Why’d I choose that one?  I don’t know.  If the only cough syrups that really work taste the opposite of good, then, by extension, it makes sense to choose a passage that’s the opposite of what I actually do.

            I want to do what the verses suggest, mind you, but here’s the holdup: “Trust” is a motion-word.   I mean, you can’t really sit still and understand anything about trust, can you?  Just as you can’t know anything about a car’s handling unless you’re driving it, or can’t steer a boat unless it’s sailing, you can’t sit still and figure out trust “in theory.”  You pretty much have no idea whether trust works until you’re doing something that requires it.

            Unfortunately, moving forward is what I rarely risk doing.  But lately I’ve taken a tentative step or two, and I’m starting to understand that there are some things you just can’t grasp until you’re moving.

            Now, I’m not devaluing the importance of planning, or suggesting that any motion is always better than no motion.  If you’re at the edge of a cliff, not moving forward is wise.  But in those tidbits of Solomonic wisdom above, don’t miss where it says to consult God “in all your ways.”   “Ways” are passages where motion happens, right?  The way you do things, the way you’re going, the way you get from here to there.  You can have a map that shows the way, but you need to take it off the wall and bring it with you to see what the map really means.  Mile after mile, you begin nodding in understanding as the map comes alive, the squiggly lines turning into real places instead of ink on a page.

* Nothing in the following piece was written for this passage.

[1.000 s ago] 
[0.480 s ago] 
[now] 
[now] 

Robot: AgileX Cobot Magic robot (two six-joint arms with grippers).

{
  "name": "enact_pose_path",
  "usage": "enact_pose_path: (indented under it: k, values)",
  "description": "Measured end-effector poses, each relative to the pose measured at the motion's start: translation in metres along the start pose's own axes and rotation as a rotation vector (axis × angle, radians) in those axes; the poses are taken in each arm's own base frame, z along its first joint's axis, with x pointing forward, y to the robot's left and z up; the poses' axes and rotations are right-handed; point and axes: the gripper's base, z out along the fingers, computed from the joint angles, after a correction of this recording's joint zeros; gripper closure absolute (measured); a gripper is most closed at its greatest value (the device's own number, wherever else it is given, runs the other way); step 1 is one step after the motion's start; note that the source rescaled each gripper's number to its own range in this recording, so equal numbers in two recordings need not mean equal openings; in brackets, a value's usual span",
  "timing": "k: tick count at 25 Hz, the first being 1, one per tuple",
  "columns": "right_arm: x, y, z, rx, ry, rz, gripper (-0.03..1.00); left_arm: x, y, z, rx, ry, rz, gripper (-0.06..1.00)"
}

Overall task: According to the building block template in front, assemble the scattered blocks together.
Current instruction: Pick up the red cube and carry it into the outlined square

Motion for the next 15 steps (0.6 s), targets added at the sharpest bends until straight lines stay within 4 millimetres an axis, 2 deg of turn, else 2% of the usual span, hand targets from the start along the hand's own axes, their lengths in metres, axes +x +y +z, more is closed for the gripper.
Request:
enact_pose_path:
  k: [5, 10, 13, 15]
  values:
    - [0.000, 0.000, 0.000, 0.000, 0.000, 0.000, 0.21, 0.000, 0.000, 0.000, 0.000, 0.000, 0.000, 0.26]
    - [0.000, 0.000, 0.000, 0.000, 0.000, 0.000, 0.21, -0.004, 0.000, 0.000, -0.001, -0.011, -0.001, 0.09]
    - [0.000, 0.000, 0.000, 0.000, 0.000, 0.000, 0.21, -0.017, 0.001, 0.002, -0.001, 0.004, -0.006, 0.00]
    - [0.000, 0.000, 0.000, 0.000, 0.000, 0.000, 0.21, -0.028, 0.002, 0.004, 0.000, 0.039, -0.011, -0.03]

 I’m a fan of the British TV show Top Gear, and not too long ago they took an enlightening spin in a Formula 1 car.  Literally.  Despite the enormous mechanical grip the car derived from its low stance and fat tires, they were constantly spinning out in corners.  Why?  They weren’t going fast enough.  You see, much of what enables a Formula 1 car to take turns at vomit-inducing speeds is the aerodynamic downforce generated by the nose and tail wings.  But that invisible force can’t work until there’s enough air going over the wings to bring them into play.  When the Top Gear drivers finally trusted the car’s owner and counterintuitively mashed the gas even harder, the car settled down and took corners the way it was supposed to.

            Pretty funny, isn’t it?  A force you can’t see or understand, and that doesn’t work until you’re moving.  I wonder if Solomon was a race fan?